Did you spin around three times counter-clockwise before dropping the newt's eye into the goat's blood while the video encoder was running? I think that may be the key. ;-)
04-09-2010 07:22 PM
You have somehow managed to produce the only video file ever created that can be played on a Blackberry over http... This is an amazing accomplishment. Pity that neither you nor I nor anyone else can reproduce your superhuman feat.
I really think you have to memorialize this file somehow. I think it should have its own Facebook page, and perhaps you should send it to the Library of Congress or the Smithsonian Museum of Natural History for archiving. This file is something that needs to be preserved for historical purposes.

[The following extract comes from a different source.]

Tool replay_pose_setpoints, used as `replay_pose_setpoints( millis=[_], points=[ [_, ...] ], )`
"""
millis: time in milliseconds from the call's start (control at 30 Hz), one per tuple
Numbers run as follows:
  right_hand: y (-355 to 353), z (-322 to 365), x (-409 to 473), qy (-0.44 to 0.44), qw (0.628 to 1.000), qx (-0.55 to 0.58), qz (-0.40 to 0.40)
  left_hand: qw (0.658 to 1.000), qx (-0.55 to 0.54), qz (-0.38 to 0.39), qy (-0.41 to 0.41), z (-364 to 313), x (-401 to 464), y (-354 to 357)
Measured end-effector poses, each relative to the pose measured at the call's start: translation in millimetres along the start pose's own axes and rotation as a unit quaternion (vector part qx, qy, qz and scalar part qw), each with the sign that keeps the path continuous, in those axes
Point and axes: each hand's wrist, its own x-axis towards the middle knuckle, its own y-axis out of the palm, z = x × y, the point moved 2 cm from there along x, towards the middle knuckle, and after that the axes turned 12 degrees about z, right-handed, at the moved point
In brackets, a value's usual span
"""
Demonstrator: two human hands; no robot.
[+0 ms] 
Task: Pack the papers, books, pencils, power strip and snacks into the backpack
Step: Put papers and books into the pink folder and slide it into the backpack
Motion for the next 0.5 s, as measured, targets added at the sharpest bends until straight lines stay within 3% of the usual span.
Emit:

For posterity, here is what Quicktime and some other tools tell me about the format of this magical file:
Audio: AAC, Mono, 16 kHz, 21.75 kbps
Video: H.264, 176x99, 15 fps, 53 kbps
Combined data rate: 75.13 kbps
File size: 1.83MB
File type: 3gp
As you can see, this thing is tiny, and highly compressed. My video encoders can't even produce a file with a bit rate that low. Even if I could produce a file like this that would play on a Blackberry, I'm not sure I'd want to use it...
But no matter, in honor of this momentous occasion, I hereby issue the following challenge!
To anyone who can reproduce Brian's magnificent feat and create a video file that will play on my Blackberry Storm, I shall offer a used Blackberry Storm, with a cracked screen, which Blackberry Storm to be shipped exactly one day after Verizon offers the iPhone.
04-09-2010 08:20 PM
Zelaza - you rock! Reading your post was definitely the most entertaining moment of my week... Thanks for providing all the various posts to this thread.
BTW, I'm joining in with Zelaza to sweeten the offer for anyone that can top my incredible feat. So that is two, count em', two Blackberry Storm's (broken screens included) to anyone that can deliver a video file that opens via the blackberry browser / http request. Blackberry's delivered after the iPhone is released by Verizon.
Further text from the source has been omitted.